I’m working on research that tries to tie together narratives from news articles. At the outset, this sounds like a relatively simple problem, but like all problems, there’s more to it than is immediately apparent.

A baseline assumption is that narratives in the news are characterized by a series of events; set to a chronological timeline. Then, we can tie individual events to each other and the broader narrative once we define a relationship.

So the first question becomes, what is an event - and how do we identify that an event has occurred? Initially, we were drawn to the event extraction task, as it’s a well-known task in the NLP world, which implies a lot of prior work in this area. However, something that quickly becomes obvious is that there are a lot of different definitions of events, and with each definition, the extraction pipeline changes quite dramatically. In our specific case, it seems helpful to think of events as how laypeople would think of events - something happening in the real world. How the news talks about events usually involve a significant amount of repetition of specific terminology. Thus we can characterize events by certain linguistic signatures that the news uses to talk about these events. So in our thus simplified case, the first problem reduces to extracting these signatures of events from the news articles.

For example, most people are aware of the news about The Mueller investigation of possible collusion between Russia and Trump in the 2016 election. A linguistic signature of that event could be “Trump-Russia inquiry”; it could equally be “Inquiry on Russia and Trump Allies,” and it’s likely not “Trump campaign ties to Moscow” even though those are terms that are closely related. A quick and easy way to find these sorts of terms is to find words that co-occur in the corpus of articles and calculate a normalized co-occurrence probability of the words across all the pieces in the corpus. By doing this, we can extract all the most common phrases from the corpus of documents. However, this leads us to a specific problem - the candidate phrases will have some distribution. Some ubiquitous phrases will be related to the event; others may not be related to the event but may be widespread phrases that occur in those articles because they are signatures of a closely related event.
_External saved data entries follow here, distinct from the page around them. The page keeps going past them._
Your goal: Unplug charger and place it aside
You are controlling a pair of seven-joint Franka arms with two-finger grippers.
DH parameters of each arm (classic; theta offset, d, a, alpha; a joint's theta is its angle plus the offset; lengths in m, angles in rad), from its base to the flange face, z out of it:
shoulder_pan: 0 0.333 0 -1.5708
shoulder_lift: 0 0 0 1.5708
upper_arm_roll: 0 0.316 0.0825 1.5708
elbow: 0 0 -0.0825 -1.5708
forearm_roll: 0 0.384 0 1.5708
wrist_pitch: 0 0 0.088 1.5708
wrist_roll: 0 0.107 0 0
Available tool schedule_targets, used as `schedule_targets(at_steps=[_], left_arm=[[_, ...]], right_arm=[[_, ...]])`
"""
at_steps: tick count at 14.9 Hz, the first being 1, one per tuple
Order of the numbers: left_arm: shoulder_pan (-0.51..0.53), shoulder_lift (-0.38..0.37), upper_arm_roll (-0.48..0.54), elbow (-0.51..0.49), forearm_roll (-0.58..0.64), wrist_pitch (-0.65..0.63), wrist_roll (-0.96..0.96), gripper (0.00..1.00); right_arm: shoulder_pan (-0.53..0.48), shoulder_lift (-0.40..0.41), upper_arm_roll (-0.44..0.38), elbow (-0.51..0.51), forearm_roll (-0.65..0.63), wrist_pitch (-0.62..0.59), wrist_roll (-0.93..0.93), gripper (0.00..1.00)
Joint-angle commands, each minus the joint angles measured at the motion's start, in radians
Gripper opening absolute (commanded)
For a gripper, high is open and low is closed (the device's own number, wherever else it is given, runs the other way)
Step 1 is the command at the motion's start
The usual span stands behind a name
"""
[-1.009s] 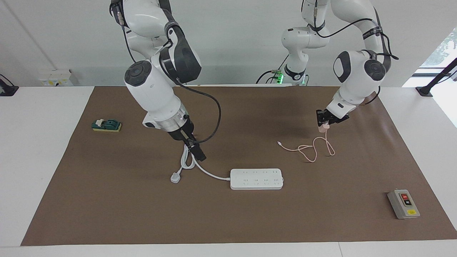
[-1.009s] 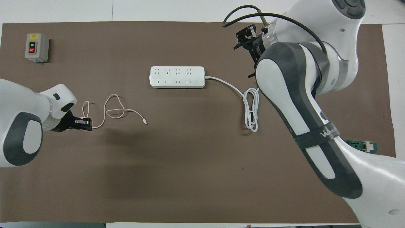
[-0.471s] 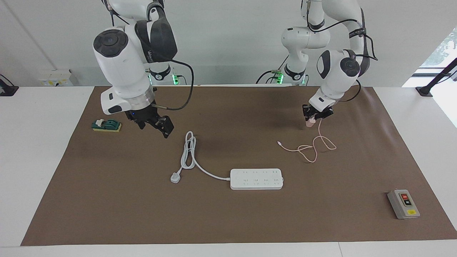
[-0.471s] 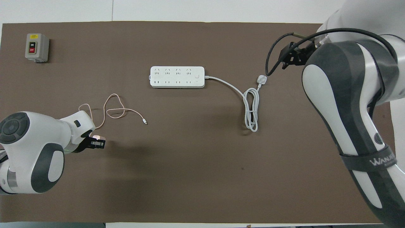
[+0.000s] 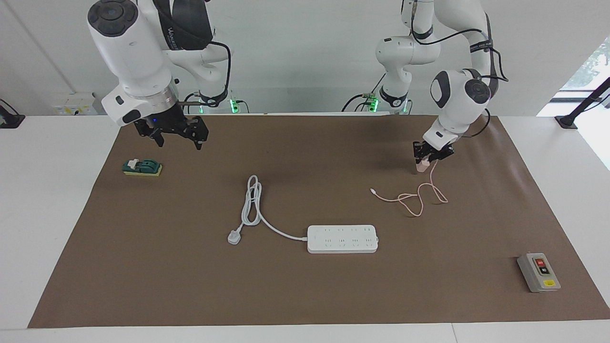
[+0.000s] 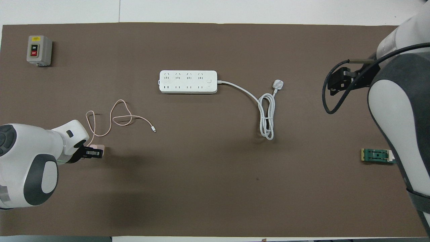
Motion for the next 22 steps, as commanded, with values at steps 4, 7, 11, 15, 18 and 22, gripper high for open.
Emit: schedule_targets(at_steps=[4, 7, 11, 15, 18, 22], left_arm=[[0.119, -0.008, -0.002, -0.014, -0.01, 0.023, 0.117, 1.0], [0.133, 0.023, -0.002, 0.059, -0.01, 0.014, 0.108, 1.0], [0.136, 0.04, -0.001, 0.2, -0.01, -0.096, 0.096, 1.0], [0.145, 0.031, -0.001, 0.38, -0.003, -0.274, -0.033, 1.0], [0.145, 0.021, -0.001, 0.536, 0.0, -0.475, -0.102, 1.0], [0.131, 0.029, -0.007, 0.646, 0.001, -0.627, -0.179, 1.0]], right_arm=[[-0.084, -0.155, 0.056, -0.249, -0.003, 0.115, -0.026, 1.0], [-0.116, -0.115, 0.059, -0.22, 0.009, 0.138, -0.049, 1.0], [-0.137, -0.104, 0.059, -0.203, 0.014, 0.11, -0.098, 1.0], [-0.127, -0.12, 0.052, -0.21, 0.015, 0.103, -0.092, 1.0], [-0.124, -0.132, 0.052, -0.218, 0.017, 0.089, -0.071, 1.0], [-0.12, -0.129, 0.052, -0.217, 0.018, 0.101, -0.012, 1.0]])
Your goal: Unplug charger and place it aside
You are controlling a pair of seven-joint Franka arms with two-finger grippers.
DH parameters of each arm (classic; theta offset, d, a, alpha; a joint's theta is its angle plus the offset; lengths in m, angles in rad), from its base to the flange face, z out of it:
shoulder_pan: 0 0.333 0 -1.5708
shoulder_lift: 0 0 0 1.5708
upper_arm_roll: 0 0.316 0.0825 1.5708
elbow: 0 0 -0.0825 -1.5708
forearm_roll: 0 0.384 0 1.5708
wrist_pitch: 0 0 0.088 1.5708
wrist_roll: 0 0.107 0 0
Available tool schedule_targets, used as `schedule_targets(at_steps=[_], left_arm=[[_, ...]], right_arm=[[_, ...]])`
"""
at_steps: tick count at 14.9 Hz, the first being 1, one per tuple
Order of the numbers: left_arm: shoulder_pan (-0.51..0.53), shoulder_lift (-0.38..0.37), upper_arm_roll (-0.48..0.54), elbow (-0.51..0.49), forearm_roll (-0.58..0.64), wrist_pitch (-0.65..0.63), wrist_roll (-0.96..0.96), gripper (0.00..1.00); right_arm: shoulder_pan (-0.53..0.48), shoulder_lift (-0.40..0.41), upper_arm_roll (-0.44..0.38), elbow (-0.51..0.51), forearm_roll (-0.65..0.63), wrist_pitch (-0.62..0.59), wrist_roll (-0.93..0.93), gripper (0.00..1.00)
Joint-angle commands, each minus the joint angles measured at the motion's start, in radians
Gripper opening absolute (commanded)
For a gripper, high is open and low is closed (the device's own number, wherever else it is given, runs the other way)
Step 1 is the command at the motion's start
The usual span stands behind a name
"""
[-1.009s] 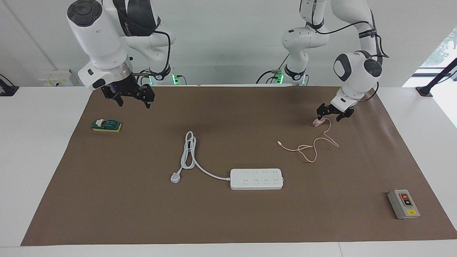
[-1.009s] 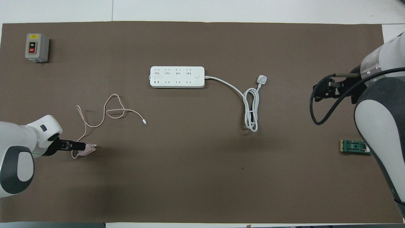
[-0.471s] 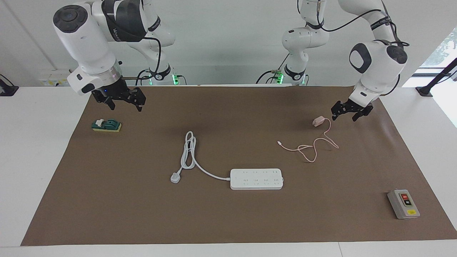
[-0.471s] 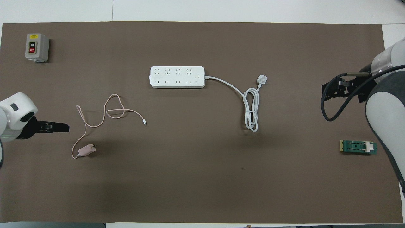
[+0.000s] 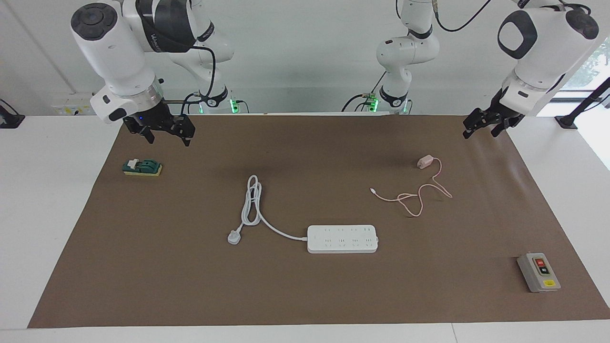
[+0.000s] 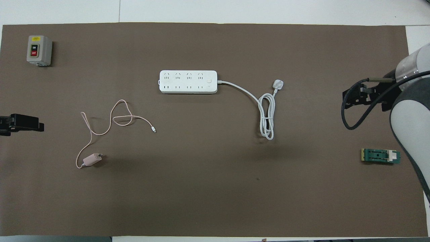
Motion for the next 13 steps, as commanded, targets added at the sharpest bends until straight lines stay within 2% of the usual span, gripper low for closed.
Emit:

Lastly, the event-to-phrase mapping isn’t 1:1, so there could be multiple phrases that map to the same event.

So given that we can extract all of these candidate phrases, the next step is to collapse/compress these candidate phrases into specific linguistic signatures of an event and filter out linguistic representations that belong to a particular event. Something we’re finding helpful in this step is the idea of semantic similarity/paraphrase mining. Encode the phrases using an appropriate sbert model and see which phrases are the most similar using cosine similarity. This small set of final phrases can be human-annotated for quality. Then we can brute force extract every candidate phrase from the corpus and match each phrase from the signature set against the sentences to find a set of articles that are all closely related to that event. This final set of articles thus represents the coverage of a particular event in the news.

Once we have the articles for the event, that may solve this task’s first problem. Of course, it completely ignores the fact that, at the moment, we have no way of estimating recall - we don’t know how many linguistic signatures we’re missing because we don’t know what we don’t know and have no idea how many linguistic signatures are present in the corpus. A solution to that problem would be to annotate a subset and pick the subset reasonably where we can believe that the samples are representative of the corpus at large, but that has its own issues.

However, once we have the article set, we embark upon a much more complex problem - how to structure the events into a narrative.